**The problem**: How do the lines below between the ones holding "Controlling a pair" and "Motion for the", inclusive, read? Give them again exactly, with no other lines.

**Information shown**:
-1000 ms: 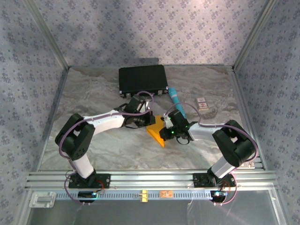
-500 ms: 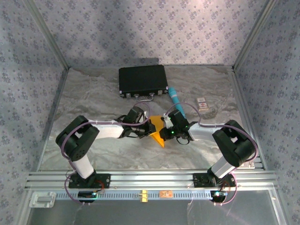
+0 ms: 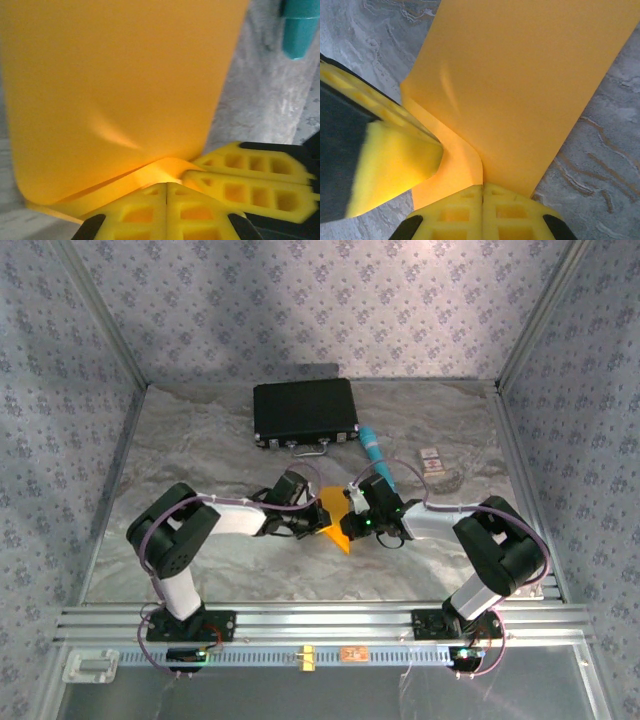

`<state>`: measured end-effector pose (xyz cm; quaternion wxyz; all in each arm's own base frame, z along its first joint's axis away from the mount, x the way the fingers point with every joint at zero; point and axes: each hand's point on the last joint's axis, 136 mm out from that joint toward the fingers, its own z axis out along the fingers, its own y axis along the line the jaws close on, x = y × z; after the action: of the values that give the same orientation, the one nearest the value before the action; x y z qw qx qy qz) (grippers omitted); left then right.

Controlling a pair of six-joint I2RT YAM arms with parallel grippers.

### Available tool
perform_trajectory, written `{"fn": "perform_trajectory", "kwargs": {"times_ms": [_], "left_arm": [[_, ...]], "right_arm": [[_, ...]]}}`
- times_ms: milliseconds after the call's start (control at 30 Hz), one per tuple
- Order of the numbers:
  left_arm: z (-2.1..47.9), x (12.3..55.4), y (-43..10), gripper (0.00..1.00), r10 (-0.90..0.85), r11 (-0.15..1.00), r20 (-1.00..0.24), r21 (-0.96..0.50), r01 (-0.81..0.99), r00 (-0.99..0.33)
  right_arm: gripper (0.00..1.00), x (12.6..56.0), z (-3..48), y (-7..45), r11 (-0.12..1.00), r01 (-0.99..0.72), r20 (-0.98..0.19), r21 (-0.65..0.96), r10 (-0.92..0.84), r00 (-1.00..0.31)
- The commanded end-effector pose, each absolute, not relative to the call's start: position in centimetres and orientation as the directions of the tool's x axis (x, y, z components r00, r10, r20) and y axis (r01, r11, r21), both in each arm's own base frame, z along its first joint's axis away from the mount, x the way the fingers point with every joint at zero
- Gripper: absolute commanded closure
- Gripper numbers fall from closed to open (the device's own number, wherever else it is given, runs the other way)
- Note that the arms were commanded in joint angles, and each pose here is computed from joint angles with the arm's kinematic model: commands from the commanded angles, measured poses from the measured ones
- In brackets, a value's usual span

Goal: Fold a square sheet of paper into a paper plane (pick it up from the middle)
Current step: Third fold the triangle at the center of the table.

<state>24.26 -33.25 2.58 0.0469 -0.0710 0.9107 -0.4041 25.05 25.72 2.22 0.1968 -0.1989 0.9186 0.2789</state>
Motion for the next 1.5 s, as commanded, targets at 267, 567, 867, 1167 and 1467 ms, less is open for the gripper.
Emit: {"fn": "perform_trajectory", "kwargs": {"times_ms": [267, 567, 867, 1167, 1467], "left_arm": [[-0.5, 23.2, -31.6, 1.0, -0.16, 0.738, -0.02, -0.666, -0.107, -0.987], [-0.7, 23.2, -31.5, 1.0, -0.151, 0.749, -0.022, -0.655, -0.1, -0.988], [-0.4, 23.3, -31.6, 1.0, -0.147, 0.748, -0.031, -0.657, -0.091, -0.989], [-0.4, 23.4, -31.6, 1.0, -0.143, 0.752, -0.031, -0.653, -0.088, -0.989], [-0.4, 23.4, -31.7, 1.0, -0.143, 0.752, -0.03, -0.653, -0.089, -0.989]], "right_arm": [[0.94, 24.6, 1.8, 25.3, 0.774, -0.449, -0.441, 0.446, -0.246, -0.863], [0.62, 25.0, 6.9, 24.3, 0.763, -0.385, -0.444, 0.519, -0.144, -0.884], [0.93, 20.5, 6.6, 27.5, 0.665, -0.308, -0.255, 0.681, -0.179, -0.95], [0.99, 21.2, 5.1, 28.2, 0.716, -0.285, -0.227, 0.637, -0.18, -0.957], [1.0, 20.8, 3.5, 28.6, 0.74, -0.268, -0.183, 0.617, -0.197, -0.963]]}}
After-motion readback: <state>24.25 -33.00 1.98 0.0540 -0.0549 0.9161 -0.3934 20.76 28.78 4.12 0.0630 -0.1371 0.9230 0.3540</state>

**Exercise solution**:
Controlling a pair of six-joint I2RT YAM arms with parallel grippers.

### Available tool
perform_trajectory, written `{"fn": "perform_trajectory", "kwargs": {"times_ms": [_], "left_arm": [[_, ...]], "right_arm": [[_, ...]]}}`
- times_ms: milliseconds after the call's start (control at 30 Hz), one per tuple
- Order of the numbers:
  left_arm: z (-2.1..47.9), x (12.3..55.4), y (-43..10), gripper (0.00..1.00), r10 (-0.90..0.85), r11 (-0.15..1.00), r20 (-1.00..0.24), r21 (-0.96..0.50), r01 (-0.81..0.99), r00 (-0.99..0.33)
  right_arm: gripper (0.00..1.00), x (12.6..56.0), z (-3..48), y (-7..45), r11 (-0.12..1.00), r01 (-0.99..0.72), r20 (-0.98..0.19), r21 (-0.65..0.96), r10 (-0.92..0.84), r00 (-1.00..0.31)
- The commanded end-effector pose, each absolute, not relative to the call's start: position in centimetres and orientation as the directions of the tool's x axis (x, y, z components r00, r10, r20) and y axis (r01, r11, r21), both in each arm's own base frame, z along its first joint's axis away from the mount, x the way the fingers point with every joint at zero
- Gripper: absolute commanded closure
- Gripper numbers fall from closed to open (the device's own number, wherever else it is given, runs the other way)
- Note that the arms were commanded in joint angles, and each pose here is computed from joint angles with the arm's kinematic model: commands from the commanded angles, measured poses from the measured ones
- In brackets, a value's usual span

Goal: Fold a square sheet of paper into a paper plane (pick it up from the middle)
Current step: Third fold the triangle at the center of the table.

<state>24.26 -33.25 2.58 0.0469 -0.0710 0.9107 -0.4041 25.05 25.72 2.22 0.1968 -0.1989 0.9186 0.2789</state>
Motion for the next 1.5 s, as commanded, targets at 267, 567, 867, 1167 and 1467 ms, less is open for the gripper.

This exercise is now complete.